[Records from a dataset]

•••••

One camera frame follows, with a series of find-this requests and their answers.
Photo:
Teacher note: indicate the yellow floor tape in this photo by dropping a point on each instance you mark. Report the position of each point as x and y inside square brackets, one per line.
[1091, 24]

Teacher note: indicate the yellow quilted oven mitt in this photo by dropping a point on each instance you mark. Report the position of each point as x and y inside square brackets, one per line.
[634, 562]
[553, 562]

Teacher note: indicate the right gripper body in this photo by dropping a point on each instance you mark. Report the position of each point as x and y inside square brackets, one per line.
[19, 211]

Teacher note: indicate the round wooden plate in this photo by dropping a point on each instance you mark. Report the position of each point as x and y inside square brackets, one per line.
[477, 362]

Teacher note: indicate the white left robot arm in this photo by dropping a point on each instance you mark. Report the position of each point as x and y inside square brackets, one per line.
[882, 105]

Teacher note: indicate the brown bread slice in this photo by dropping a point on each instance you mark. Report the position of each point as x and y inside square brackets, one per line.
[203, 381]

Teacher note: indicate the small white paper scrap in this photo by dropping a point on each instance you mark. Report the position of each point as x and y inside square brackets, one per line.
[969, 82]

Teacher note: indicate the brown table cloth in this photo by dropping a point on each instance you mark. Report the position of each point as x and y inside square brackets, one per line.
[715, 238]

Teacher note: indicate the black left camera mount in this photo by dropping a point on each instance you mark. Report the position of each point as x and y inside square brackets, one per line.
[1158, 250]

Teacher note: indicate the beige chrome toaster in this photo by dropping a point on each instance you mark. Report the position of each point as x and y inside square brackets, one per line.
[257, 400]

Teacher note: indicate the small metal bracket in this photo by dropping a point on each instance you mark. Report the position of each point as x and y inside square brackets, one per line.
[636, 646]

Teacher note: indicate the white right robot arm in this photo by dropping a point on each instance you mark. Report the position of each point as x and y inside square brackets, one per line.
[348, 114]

•••••

**TASK BRIEF**:
Transcribe exactly the lines from the one containing "Teacher note: indicate the brown bread" through the end of the records, both included, and nothing else.

**SOLUTION FOR THIS TASK**:
Teacher note: indicate the brown bread slice in this photo by dropping a point on each instance you mark. Report the position of each point as x and y inside square brackets, one per line.
[203, 381]

Teacher note: indicate the small white paper scrap in this photo by dropping a point on each instance you mark. Report the position of each point as x and y inside square brackets, one per line.
[969, 82]

Teacher note: indicate the brown table cloth in this photo by dropping a point on each instance you mark. Report the position of each point as x and y inside square brackets, one per line.
[715, 238]

Teacher note: indicate the black left camera mount in this photo by dropping a point on each instance you mark. Report the position of each point as x and y inside square brackets, one per line.
[1158, 250]

Teacher note: indicate the beige chrome toaster in this photo by dropping a point on each instance you mark. Report the position of each point as x and y inside square brackets, one per line.
[257, 400]

Teacher note: indicate the small metal bracket in this photo by dropping a point on each instance you mark. Report the position of each point as x and y inside square brackets, one per line.
[636, 646]

Teacher note: indicate the white right robot arm in this photo by dropping a point on each instance you mark. Report the position of each point as x and y inside square brackets, one per line.
[348, 114]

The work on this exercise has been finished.